*WHAT YOU SHOULD DO*
Keyword search on "camera": report each line of the records that contains it.

*EXERCISE DATA*
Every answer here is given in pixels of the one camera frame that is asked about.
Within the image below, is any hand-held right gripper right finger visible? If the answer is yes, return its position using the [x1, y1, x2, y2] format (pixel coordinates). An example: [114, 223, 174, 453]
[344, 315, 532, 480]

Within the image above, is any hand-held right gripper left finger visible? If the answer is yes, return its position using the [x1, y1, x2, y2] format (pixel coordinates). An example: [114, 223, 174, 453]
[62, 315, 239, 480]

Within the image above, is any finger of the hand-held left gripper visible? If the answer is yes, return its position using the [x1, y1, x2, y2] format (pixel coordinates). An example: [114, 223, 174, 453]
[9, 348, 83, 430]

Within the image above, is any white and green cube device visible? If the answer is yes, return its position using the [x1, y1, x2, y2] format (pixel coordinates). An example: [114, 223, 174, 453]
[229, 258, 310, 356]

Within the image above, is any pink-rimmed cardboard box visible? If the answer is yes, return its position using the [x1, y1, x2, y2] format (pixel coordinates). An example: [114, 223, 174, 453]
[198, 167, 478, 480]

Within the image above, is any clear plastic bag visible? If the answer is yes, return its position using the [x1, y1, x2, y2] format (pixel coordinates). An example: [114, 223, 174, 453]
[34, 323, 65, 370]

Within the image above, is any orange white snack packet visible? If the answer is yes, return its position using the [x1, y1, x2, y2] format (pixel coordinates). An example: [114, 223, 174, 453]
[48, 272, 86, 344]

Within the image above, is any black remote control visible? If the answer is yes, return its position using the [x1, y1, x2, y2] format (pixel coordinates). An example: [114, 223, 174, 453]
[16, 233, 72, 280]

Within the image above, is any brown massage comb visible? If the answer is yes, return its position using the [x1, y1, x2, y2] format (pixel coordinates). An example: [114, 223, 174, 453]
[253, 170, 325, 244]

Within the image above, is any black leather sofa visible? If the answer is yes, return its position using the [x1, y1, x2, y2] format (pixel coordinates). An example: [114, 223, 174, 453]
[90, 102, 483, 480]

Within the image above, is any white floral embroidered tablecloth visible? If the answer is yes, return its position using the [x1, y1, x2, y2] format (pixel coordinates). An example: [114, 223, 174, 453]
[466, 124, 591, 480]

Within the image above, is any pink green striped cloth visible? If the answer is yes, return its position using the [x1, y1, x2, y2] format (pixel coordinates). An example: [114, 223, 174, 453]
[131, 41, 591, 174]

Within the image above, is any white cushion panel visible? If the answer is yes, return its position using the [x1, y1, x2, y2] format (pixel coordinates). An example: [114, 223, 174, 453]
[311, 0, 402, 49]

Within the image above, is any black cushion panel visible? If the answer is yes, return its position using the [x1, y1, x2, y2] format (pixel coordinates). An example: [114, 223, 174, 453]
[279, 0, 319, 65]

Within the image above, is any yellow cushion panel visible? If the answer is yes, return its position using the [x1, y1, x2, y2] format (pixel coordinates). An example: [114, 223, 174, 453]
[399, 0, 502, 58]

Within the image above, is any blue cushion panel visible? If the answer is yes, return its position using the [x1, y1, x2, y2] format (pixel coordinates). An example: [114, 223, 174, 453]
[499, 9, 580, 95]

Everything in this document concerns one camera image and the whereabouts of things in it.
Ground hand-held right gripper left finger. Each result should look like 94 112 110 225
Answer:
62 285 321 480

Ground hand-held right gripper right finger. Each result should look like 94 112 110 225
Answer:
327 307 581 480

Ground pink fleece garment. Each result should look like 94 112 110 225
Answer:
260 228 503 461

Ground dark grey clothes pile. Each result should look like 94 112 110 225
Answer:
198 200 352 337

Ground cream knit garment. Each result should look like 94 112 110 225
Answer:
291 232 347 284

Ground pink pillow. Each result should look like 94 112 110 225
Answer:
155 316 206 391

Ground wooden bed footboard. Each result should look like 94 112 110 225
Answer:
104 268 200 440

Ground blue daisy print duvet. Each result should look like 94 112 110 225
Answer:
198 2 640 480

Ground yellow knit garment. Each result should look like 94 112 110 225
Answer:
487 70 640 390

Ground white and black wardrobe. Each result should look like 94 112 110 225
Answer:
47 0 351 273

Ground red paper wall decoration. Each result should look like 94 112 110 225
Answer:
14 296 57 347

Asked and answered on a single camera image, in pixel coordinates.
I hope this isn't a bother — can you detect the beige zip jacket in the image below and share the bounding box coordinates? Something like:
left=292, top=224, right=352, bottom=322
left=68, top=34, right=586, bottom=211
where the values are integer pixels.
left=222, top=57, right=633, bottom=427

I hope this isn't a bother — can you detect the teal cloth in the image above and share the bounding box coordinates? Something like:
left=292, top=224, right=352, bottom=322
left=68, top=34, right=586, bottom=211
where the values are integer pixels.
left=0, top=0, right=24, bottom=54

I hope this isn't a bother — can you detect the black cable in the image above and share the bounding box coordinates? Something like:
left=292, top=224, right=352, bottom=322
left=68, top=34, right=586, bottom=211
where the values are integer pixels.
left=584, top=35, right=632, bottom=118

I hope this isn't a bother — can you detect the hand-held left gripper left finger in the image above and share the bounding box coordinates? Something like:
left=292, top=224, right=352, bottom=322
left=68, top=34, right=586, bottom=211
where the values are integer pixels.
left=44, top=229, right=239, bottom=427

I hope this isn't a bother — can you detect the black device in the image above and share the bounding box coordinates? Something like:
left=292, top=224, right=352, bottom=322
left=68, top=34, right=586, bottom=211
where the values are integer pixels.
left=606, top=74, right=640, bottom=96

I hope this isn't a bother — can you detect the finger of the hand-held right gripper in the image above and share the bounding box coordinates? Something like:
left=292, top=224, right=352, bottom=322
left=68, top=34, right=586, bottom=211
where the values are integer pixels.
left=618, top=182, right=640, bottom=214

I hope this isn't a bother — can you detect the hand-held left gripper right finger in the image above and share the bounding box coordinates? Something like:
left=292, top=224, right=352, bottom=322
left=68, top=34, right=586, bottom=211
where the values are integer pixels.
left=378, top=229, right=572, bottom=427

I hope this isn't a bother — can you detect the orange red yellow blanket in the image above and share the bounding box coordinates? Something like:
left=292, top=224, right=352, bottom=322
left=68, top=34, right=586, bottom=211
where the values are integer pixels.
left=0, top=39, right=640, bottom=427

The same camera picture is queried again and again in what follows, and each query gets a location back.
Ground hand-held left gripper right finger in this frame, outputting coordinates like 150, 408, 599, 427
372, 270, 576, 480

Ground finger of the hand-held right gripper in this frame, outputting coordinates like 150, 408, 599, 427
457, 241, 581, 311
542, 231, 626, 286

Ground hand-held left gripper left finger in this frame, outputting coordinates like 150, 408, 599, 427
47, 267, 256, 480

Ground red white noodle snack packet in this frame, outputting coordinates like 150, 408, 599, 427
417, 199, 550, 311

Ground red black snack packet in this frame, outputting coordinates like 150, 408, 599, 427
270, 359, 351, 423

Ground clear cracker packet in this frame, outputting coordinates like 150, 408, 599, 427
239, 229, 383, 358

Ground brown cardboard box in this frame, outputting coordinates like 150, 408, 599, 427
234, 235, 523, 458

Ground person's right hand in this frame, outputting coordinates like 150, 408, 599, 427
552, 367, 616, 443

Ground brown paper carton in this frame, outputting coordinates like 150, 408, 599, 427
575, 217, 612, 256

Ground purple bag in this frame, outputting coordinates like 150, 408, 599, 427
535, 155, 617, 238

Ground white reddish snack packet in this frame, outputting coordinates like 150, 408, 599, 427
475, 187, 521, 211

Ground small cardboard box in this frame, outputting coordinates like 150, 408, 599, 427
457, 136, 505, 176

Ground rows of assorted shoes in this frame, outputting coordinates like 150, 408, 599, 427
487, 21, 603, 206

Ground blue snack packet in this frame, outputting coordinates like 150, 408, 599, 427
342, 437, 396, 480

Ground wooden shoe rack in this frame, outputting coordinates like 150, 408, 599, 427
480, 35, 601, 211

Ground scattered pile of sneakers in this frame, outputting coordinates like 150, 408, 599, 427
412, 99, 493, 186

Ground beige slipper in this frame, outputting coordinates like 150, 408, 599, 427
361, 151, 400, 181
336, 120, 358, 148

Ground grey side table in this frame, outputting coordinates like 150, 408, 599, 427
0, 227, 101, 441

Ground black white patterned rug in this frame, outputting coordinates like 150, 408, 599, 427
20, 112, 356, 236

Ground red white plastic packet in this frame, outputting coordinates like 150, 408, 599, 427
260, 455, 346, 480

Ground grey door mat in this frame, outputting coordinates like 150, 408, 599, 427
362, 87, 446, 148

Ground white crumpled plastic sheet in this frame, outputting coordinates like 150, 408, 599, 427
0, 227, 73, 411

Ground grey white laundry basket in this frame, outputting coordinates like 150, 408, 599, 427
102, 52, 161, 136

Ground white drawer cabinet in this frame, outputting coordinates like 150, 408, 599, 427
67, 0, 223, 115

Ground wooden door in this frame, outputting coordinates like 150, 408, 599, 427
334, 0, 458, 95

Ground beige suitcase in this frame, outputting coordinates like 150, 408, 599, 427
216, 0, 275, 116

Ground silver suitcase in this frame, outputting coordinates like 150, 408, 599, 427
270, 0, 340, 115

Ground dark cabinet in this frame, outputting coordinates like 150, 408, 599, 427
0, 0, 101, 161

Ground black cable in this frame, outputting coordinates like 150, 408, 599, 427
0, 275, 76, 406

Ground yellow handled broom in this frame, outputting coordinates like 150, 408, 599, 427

*RESPONSE TO THIS EXERCISE*
Every answer here is given in pixels of the one camera frame that is asked about.
Everything in this document concerns one camera image and the whereabouts of things in it.
Asked and answered on a single camera image, in pixel coordinates.
The same camera picture is queried again and again in what follows, and each query gets a location back.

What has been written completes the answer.